▶ **Exercise requirements**:
Could you transcribe the entries below exactly, without any of the pictures?

Items listed in a dataset
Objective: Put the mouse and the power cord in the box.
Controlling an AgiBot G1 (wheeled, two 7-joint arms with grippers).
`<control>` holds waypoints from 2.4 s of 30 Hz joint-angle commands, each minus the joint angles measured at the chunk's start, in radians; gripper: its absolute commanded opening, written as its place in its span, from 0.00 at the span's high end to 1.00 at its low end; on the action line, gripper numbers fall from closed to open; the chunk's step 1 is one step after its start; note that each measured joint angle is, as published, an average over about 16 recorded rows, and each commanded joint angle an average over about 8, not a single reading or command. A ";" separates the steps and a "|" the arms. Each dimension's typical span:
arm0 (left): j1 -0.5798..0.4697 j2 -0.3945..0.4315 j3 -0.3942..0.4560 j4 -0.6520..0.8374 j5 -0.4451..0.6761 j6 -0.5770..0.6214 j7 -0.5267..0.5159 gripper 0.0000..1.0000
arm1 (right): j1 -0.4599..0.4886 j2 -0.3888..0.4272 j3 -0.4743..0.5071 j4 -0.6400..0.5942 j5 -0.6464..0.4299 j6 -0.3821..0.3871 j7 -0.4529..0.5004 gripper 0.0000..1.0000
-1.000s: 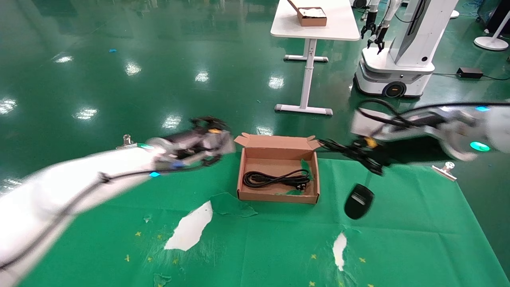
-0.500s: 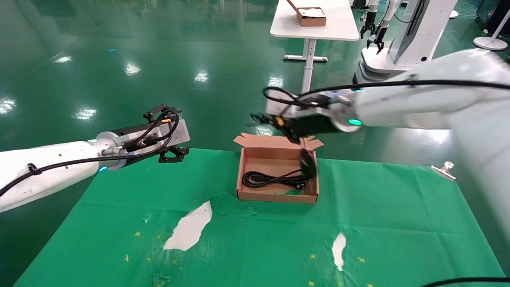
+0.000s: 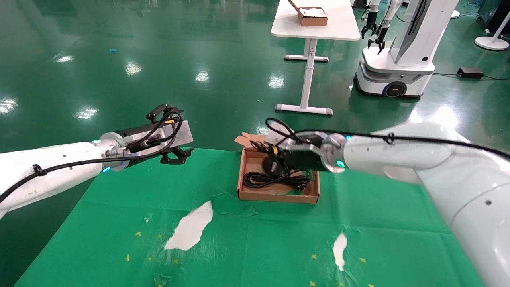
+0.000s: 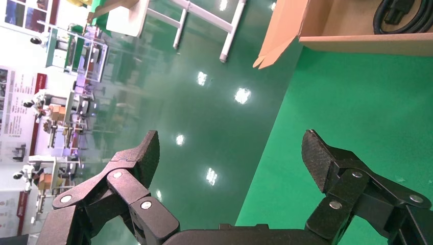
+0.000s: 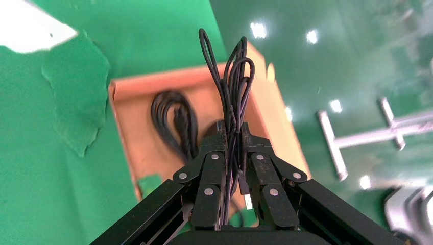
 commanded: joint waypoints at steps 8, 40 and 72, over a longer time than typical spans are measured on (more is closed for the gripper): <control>0.000 -0.002 0.000 0.000 -0.001 0.001 -0.001 0.00 | -0.022 -0.002 -0.026 -0.044 0.041 0.030 0.034 0.00; 0.001 0.001 0.000 0.000 0.001 -0.001 -0.001 0.00 | -0.036 0.032 0.007 0.019 0.056 -0.020 0.034 0.00; 0.034 -0.028 -0.044 -0.035 -0.056 0.064 -0.023 0.00 | -0.367 0.430 0.304 0.515 0.516 -0.415 0.132 0.00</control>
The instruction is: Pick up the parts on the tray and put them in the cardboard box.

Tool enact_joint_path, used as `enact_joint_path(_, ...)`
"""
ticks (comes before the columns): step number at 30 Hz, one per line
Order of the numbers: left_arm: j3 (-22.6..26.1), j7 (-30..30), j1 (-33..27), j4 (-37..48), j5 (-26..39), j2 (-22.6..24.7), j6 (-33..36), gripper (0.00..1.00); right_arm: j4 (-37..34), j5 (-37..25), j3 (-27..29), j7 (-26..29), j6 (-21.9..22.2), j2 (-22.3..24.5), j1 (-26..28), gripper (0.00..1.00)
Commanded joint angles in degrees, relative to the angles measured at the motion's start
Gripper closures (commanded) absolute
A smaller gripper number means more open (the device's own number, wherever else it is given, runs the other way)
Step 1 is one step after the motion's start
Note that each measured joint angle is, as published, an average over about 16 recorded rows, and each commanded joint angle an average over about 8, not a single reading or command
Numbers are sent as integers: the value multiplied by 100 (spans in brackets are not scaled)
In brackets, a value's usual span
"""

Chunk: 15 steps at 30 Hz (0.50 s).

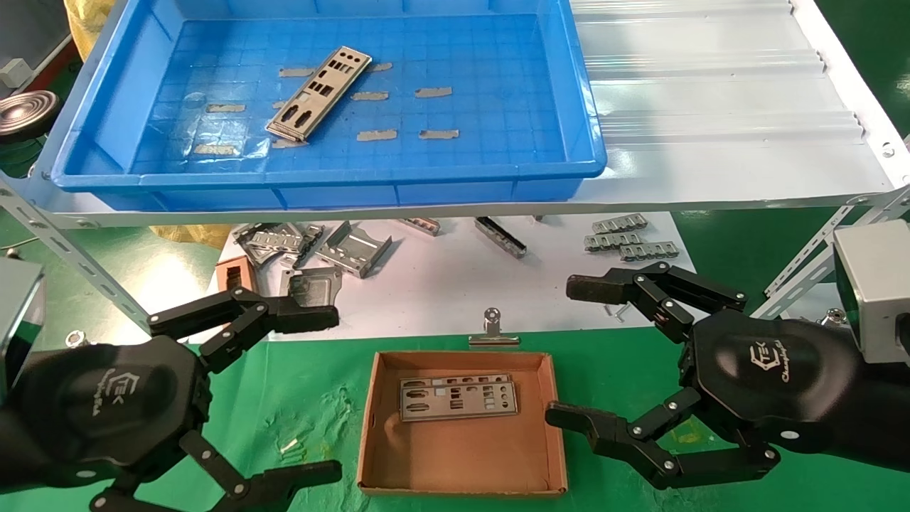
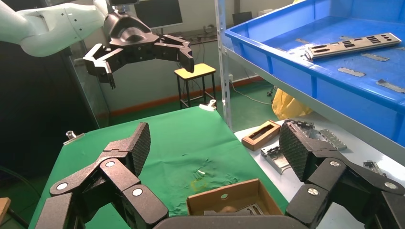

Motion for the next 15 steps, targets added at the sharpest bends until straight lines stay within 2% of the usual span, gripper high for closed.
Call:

▶ **Response below**:
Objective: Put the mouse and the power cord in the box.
Controlling an AgiBot G1 (wheeled, two 7-joint arms with grippers).
`<control>` holds waypoints from 2.4 s of 30 Hz joint-angle commands, each minus the joint angles measured at the chunk's start, in radians; gripper: its absolute commanded opening, written as its place in its span, from 0.00 at the span's high end to 1.00 at its low end; on the action line, gripper numbers fall from closed to open; the chunk's step 1 is one step after its start; note that each measured joint angle is, as published, an average over about 16 recorded rows, and each commanded joint angle an average over about 8, not a single reading or command. A ";" separates the steps and a "|" the arms. Each dimension's typical span:
arm0 (left): j1 -0.5798..0.4697 j2 -0.3945..0.4315 j3 -0.3942..0.4560 j4 -0.6520..0.8374 j5 -0.4451..0.6761 j6 -0.5770..0.6214 j7 -0.5267..0.5159 gripper 0.0000..1.0000
arm1 (right): j1 -0.4599..0.4886 j2 -0.3888..0.4272 j3 -0.4743..0.5071 j4 -0.6400..0.5942 j5 -0.6464..0.4299 j6 -0.3821..0.3871 j7 -0.4529..0.5004 gripper 0.0000..1.0000
-1.000s: 
-0.500s: 
+0.000s: 
+0.000s: 
+0.000s: 
 commanded: joint waypoints at steps 8, 40 and 72, over a longer time than typical spans are measured on (more is closed for the gripper): <control>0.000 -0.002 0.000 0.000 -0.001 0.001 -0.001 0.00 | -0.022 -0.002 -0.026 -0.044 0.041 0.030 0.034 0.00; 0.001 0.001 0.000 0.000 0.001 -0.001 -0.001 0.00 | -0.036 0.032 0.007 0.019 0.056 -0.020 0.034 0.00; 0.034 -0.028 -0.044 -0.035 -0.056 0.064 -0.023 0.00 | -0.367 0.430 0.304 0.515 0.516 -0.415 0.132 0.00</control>
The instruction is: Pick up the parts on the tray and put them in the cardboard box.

Tool enact_joint_path, used as `enact_joint_path(_, ...)`
"""
ticks (comes before the columns): step number at 30 Hz, one per line
Order of the numbers: left_arm: j3 (-22.6..26.1), j7 (-30..30), j1 (-33..27), j4 (-37..48), j5 (-26..39), j2 (-22.6..24.7), j6 (-33..36), gripper (0.00..1.00); right_arm: j4 (-37..34), j5 (-37..25), j3 (-27..29), j7 (-26..29), j6 (-21.9..22.2), j2 (-22.3..24.5), j1 (-26..28), gripper (0.00..1.00)
Commanded joint angles in degrees, relative to the angles measured at the motion's start
Gripper closures (commanded) absolute
A smaller gripper number means more open (the device's own number, wherever else it is given, runs the other way)
Step 1 is one step after the motion's start
Note that each measured joint angle is, as published, an average over about 16 recorded rows, and each commanded joint angle an average over about 8, not a single reading or command
Numbers are sent as integers: the value multiplied by 100 (spans in brackets are not scaled)
In brackets, a value's usual span
"""

Chunk: 15 steps at 30 Hz (0.50 s).


Motion for the next 15 steps, targets added at the sharpest bends until straight lines stay within 2% of the usual span, gripper high for closed.
Call:

This finishes the answer.